With so many new business owners testing the waters of social media, it can be easy to forget what our focus should be.
Just like any business situation, the customer should be our first priority, always.
Social media is another great way to
drive traffic to your website, people into your stores, and ultimately, money into your bank account. One of the best ways to grow your customer base is to reward them.
Social media and online communities are the perfect playing fields for a customer rewards scheme, and can offer new possibilities to business owners in any field.

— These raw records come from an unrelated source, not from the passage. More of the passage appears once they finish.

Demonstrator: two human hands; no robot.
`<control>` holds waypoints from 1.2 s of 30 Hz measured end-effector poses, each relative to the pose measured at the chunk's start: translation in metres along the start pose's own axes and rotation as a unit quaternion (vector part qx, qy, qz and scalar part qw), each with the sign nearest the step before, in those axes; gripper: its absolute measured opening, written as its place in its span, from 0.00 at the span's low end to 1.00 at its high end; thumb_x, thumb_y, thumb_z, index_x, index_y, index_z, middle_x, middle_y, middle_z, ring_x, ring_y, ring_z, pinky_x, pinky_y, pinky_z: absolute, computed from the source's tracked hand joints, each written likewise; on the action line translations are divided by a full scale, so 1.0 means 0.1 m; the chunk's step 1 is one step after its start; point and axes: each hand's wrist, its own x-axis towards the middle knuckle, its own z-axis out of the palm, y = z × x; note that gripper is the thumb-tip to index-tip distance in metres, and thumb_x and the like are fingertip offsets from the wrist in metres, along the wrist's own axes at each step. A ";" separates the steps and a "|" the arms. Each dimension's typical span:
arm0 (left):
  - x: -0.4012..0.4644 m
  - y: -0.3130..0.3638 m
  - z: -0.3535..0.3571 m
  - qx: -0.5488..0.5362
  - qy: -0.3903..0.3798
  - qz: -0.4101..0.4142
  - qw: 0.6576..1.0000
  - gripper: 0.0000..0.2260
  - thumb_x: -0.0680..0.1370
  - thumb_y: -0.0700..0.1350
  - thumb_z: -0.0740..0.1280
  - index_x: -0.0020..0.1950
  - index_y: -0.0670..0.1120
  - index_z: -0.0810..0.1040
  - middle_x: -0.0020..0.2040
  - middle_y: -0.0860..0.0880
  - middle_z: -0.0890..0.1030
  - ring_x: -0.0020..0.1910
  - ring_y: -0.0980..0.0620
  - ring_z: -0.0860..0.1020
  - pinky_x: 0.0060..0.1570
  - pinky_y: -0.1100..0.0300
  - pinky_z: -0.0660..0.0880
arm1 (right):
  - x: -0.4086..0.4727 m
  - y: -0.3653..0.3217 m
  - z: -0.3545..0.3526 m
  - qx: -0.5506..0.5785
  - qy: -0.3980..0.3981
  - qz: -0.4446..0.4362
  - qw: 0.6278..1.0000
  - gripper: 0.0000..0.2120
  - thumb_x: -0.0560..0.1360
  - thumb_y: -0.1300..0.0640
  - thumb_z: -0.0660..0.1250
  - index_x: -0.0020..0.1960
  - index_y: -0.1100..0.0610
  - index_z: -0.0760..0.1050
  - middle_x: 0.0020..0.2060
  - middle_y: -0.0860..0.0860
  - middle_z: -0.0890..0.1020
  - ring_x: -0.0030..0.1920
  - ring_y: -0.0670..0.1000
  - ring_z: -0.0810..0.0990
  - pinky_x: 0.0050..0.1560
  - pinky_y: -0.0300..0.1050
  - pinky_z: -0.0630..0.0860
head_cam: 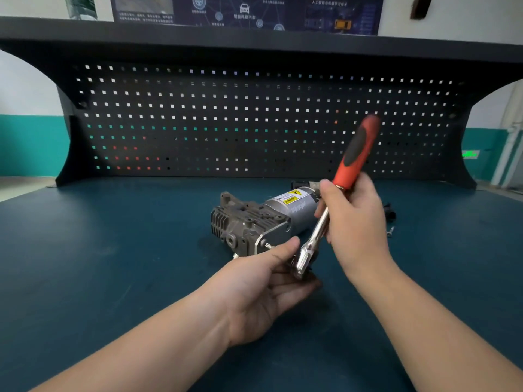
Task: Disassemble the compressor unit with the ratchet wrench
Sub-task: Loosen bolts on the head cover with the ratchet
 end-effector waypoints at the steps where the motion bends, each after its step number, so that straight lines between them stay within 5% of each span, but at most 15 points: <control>1: 0.00 0.00 0.00 0.001 -0.001 -0.001 1.000 0.13 0.67 0.40 0.73 0.46 0.33 0.80 0.41 0.38 0.82 0.42 0.40 0.82 0.36 0.52 0.82 | -0.05 -0.06 0.00 -0.009 -0.025 -0.107 0.994 0.06 0.75 0.51 0.64 0.42 0.48 0.67 0.30 0.50 0.75 0.29 0.48 0.72 0.32 0.44 0.69; 4: -0.01 0.00 -0.01 -0.006 -0.001 -0.013 1.000 0.11 0.72 0.38 0.70 0.49 0.32 0.79 0.46 0.36 0.82 0.42 0.42 0.82 0.34 0.54 0.81 | -0.22 -0.14 0.01 -0.049 -0.091 -0.306 0.946 0.08 0.77 0.54 0.62 0.45 0.46 0.63 0.33 0.49 0.72 0.29 0.41 0.71 0.31 0.31 0.67; 6: 0.00 0.01 -0.01 -0.014 -0.005 -0.019 1.000 0.09 0.75 0.37 0.68 0.49 0.32 0.78 0.47 0.35 0.81 0.43 0.42 0.82 0.34 0.53 0.81 | -0.21 -0.12 0.04 -0.056 -0.065 -0.286 0.955 0.09 0.77 0.54 0.62 0.44 0.46 0.62 0.32 0.47 0.72 0.29 0.39 0.71 0.31 0.28 0.66; 9: 0.01 0.02 -0.02 -0.016 -0.005 -0.020 1.000 0.07 0.75 0.37 0.67 0.45 0.32 0.79 0.44 0.36 0.82 0.45 0.39 0.81 0.37 0.50 0.81 | -0.04 0.02 0.04 -0.067 0.031 -0.029 0.997 0.05 0.75 0.53 0.62 0.42 0.50 0.67 0.30 0.50 0.75 0.28 0.47 0.73 0.32 0.41 0.70; 11: 0.02 0.02 0.00 -0.010 -0.005 -0.021 1.000 0.06 0.75 0.37 0.67 0.42 0.33 0.78 0.39 0.37 0.82 0.41 0.40 0.81 0.37 0.50 0.81 | 0.06 0.15 0.00 -0.036 0.029 0.214 0.976 0.03 0.76 0.59 0.60 0.45 0.57 0.70 0.30 0.55 0.76 0.21 0.49 0.71 0.24 0.40 0.66; 13: 0.03 0.01 0.00 -0.007 0.001 -0.019 1.000 0.05 0.75 0.37 0.67 0.42 0.34 0.78 0.38 0.38 0.82 0.39 0.41 0.81 0.36 0.50 0.81 | 0.08 0.21 -0.01 -0.001 0.015 0.334 0.943 0.05 0.76 0.62 0.60 0.42 0.61 0.71 0.27 0.56 0.74 0.15 0.46 0.67 0.17 0.34 0.60; 15: 0.03 0.01 -0.02 0.008 0.010 -0.013 1.000 0.06 0.74 0.38 0.69 0.44 0.34 0.79 0.39 0.38 0.83 0.40 0.42 0.81 0.35 0.52 0.82 | 0.08 0.22 0.00 -0.014 0.027 0.271 0.962 0.06 0.76 0.60 0.61 0.40 0.58 0.70 0.28 0.55 0.75 0.17 0.47 0.68 0.20 0.36 0.63; 18: 0.01 0.01 -0.03 0.038 0.010 -0.001 0.999 0.10 0.69 0.41 0.72 0.44 0.34 0.82 0.41 0.39 0.84 0.40 0.43 0.82 0.34 0.56 0.81 | 0.00 0.05 0.02 -0.040 0.036 -0.015 0.998 0.07 0.74 0.51 0.64 0.39 0.49 0.69 0.31 0.52 0.78 0.29 0.52 0.74 0.33 0.46 0.71; 21: -0.01 0.02 -0.02 0.030 0.006 -0.005 1.000 0.12 0.69 0.39 0.71 0.48 0.33 0.81 0.46 0.36 0.82 0.42 0.42 0.81 0.33 0.57 0.81 | -0.14 -0.12 0.01 -0.039 -0.037 -0.247 0.968 0.08 0.74 0.51 0.65 0.41 0.45 0.66 0.30 0.43 0.74 0.29 0.45 0.72 0.31 0.41 0.70; 23: 0.00 0.03 -0.01 0.024 0.010 -0.012 1.000 0.12 0.73 0.37 0.69 0.53 0.32 0.79 0.53 0.34 0.80 0.46 0.40 0.81 0.36 0.55 0.82 | -0.20 -0.14 0.02 -0.042 -0.062 -0.303 0.950 0.09 0.76 0.53 0.65 0.43 0.45 0.65 0.31 0.42 0.72 0.28 0.44 0.71 0.30 0.37 0.68; 26: 0.01 0.03 -0.01 0.013 0.007 -0.015 1.000 0.10 0.76 0.37 0.66 0.52 0.31 0.78 0.49 0.35 0.82 0.49 0.40 0.81 0.38 0.51 0.81 | -0.11 -0.08 0.04 -0.064 0.014 -0.177 0.982 0.08 0.75 0.54 0.64 0.40 0.48 0.66 0.29 0.45 0.75 0.27 0.42 0.71 0.30 0.35 0.68; 28: 0.01 0.04 0.00 0.018 0.002 -0.013 1.000 0.07 0.76 0.37 0.66 0.48 0.33 0.78 0.42 0.37 0.83 0.43 0.42 0.82 0.38 0.50 0.81 | 0.02 0.03 0.00 -0.077 0.042 0.071 0.994 0.04 0.74 0.55 0.63 0.41 0.54 0.70 0.29 0.51 0.77 0.24 0.47 0.73 0.28 0.43 0.70; 31: 0.02 0.05 -0.01 0.018 0.008 -0.012 1.000 0.07 0.76 0.36 0.65 0.50 0.32 0.76 0.41 0.37 0.82 0.39 0.41 0.81 0.36 0.50 0.81 | 0.10 0.16 -0.05 0.012 -0.028 0.384 0.923 0.05 0.77 0.59 0.61 0.42 0.57 0.69 0.30 0.55 0.75 0.14 0.46 0.68 0.17 0.34 0.62; 33: 0.03 0.04 -0.01 0.024 0.013 -0.013 1.000 0.08 0.76 0.36 0.66 0.51 0.32 0.76 0.42 0.37 0.82 0.39 0.40 0.82 0.36 0.51 0.82 | 0.11 0.19 -0.04 0.016 -0.016 0.373 0.928 0.05 0.77 0.60 0.61 0.42 0.57 0.69 0.29 0.55 0.75 0.14 0.45 0.67 0.17 0.32 0.60; 36: 0.02 0.03 -0.01 0.043 0.010 -0.003 0.999 0.08 0.73 0.38 0.69 0.45 0.33 0.80 0.41 0.38 0.83 0.37 0.42 0.83 0.35 0.54 0.82 | 0.06 0.07 -0.01 -0.013 0.032 0.091 0.995 0.07 0.76 0.56 0.65 0.39 0.53 0.70 0.29 0.52 0.76 0.22 0.48 0.71 0.25 0.42 0.67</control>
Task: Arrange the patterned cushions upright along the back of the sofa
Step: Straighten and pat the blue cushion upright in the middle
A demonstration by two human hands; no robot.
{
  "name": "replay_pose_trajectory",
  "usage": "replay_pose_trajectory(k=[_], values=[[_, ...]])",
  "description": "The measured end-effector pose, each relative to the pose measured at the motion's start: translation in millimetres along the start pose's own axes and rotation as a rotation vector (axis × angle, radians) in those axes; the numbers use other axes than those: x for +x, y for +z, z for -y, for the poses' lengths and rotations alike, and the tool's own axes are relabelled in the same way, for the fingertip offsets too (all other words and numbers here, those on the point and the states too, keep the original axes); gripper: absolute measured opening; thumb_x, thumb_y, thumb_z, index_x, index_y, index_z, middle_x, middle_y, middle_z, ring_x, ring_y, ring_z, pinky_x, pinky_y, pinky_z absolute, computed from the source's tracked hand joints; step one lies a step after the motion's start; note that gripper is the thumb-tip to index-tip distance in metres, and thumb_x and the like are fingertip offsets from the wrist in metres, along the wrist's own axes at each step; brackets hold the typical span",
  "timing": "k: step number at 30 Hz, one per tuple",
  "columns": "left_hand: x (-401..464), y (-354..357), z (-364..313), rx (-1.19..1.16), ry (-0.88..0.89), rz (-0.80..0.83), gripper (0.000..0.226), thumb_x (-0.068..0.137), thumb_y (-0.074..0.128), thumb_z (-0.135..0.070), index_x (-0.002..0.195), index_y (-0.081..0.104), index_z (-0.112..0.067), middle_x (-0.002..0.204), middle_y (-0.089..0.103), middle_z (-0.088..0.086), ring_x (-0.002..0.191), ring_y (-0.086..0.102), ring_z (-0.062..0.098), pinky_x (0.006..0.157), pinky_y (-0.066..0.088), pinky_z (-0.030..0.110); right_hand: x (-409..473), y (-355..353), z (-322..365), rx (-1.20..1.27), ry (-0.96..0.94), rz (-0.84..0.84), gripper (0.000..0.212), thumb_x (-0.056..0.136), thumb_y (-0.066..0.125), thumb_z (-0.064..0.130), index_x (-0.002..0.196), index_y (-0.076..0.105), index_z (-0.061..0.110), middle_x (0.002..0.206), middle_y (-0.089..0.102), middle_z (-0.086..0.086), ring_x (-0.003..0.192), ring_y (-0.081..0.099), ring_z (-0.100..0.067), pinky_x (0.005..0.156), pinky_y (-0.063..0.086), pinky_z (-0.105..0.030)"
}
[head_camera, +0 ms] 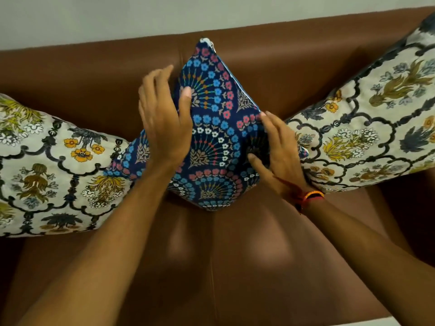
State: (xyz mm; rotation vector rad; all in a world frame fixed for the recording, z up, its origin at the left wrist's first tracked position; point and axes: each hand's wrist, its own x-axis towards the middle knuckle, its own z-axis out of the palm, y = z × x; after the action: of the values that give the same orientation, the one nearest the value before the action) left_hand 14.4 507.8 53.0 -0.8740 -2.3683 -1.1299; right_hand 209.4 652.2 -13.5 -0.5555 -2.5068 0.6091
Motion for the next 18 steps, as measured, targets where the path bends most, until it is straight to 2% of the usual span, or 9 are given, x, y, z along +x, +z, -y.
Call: replay_pose_trajectory(k=[2,5,8,11,15,18], values=[[-31.8,3.5,5.5,0.142,0.101,0.006,0.049,0.110,0.052,-0.033,0.152,0.047,-0.010,0.155,0.047,0.012,0.146,0.043,0.027,0.123,0.030,0.060,13.2,16.1,21.5,-0.022,-0.123,-0.063,0.071,0.106,0.051,0.039,0.167,0.027,0.012,0.174,0.025,-0.007,0.161,0.026,-0.024,0.133,0.021,-0.045],[-68.4,21.1,19.1,0.368,0.153,0.164,0.060,0.112,0.042,-0.044,0.164,0.028,-0.018,0.171,0.027,0.007,0.160,0.023,0.026,0.125,0.015,0.069,32.0,45.4,45.4,-0.124,-0.183,-0.061,0.063,0.112,0.039,0.040,0.168,0.025,0.016,0.177,0.022,-0.004,0.166,0.016,-0.026,0.133,0.016,-0.054],[-69.8,38.2,43.6,0.470,0.119,0.159,0.067,0.111,0.030,-0.058,0.166,0.019,-0.023,0.174,0.019,0.007,0.162,0.017,0.027,0.123,0.014,0.072,41.8,67.7,41.9,-0.277,-0.192,-0.094,0.061,0.114,0.037,0.043,0.167,0.028,0.015,0.176,0.027,-0.006,0.165,0.021,-0.031,0.132,0.017,-0.058],[-59.7,48.1,64.4,0.492,0.088,0.090,0.075,0.107,0.026,-0.069,0.166,0.017,-0.025,0.174,0.021,0.006,0.161,0.019,0.026,0.123,0.015,0.071,52.4,74.6,26.4,-0.369,-0.215,-0.174,0.066,0.112,0.036,0.051,0.166,0.031,0.013,0.174,0.032,-0.008,0.162,0.028,-0.031,0.130,0.021,-0.061],[-51.5,49.7,87.5,0.454,0.069,0.058,0.076,0.107,0.024,-0.070,0.166,0.021,-0.022,0.172,0.027,0.001,0.160,0.024,0.022,0.123,0.017,0.070,64.4,73.4,9.5,-0.330,-0.196,-0.174,0.074,0.111,0.033,0.059,0.166,0.028,0.010,0.174,0.030,-0.012,0.163,0.025,-0.033,0.130,0.019,-0.063],[-44.4,39.8,95.8,0.410,-0.020,0.075,0.074,0.107,0.018,-0.067,0.165,0.025,-0.021,0.171,0.029,0.000,0.159,0.025,0.022,0.124,0.015,0.072,69.0,63.0,-2.9,-0.270,-0.179,-0.117,0.075,0.111,0.026,0.060,0.167,0.025,0.011,0.176,0.026,-0.010,0.165,0.021,-0.032,0.131,0.016,-0.062]])
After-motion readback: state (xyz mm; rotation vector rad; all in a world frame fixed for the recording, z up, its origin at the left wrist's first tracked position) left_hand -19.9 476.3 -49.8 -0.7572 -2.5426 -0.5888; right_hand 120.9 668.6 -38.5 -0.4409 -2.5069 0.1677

Let’s take a look at
six ways you can reward your customers online.
#1: All the world’s a game—stickers, badges and pins
Commonly seen on “check-in” applications like
Foursquare,
GetGlue and
Gowalla, collectible stickers, badges, pins, medals, stamps, items or trophies add a game-like competition to the user experience.
Not only does this
create an urge to collect all the items available, but also a competitive spirit is aroused, as users compete against friends (and “enemies”) to collect more items, more quickly.
As
evidenced by Foursquare, users flocked to the location-based app because of the appeal it held by using a leaderboard and creating competition among its user base.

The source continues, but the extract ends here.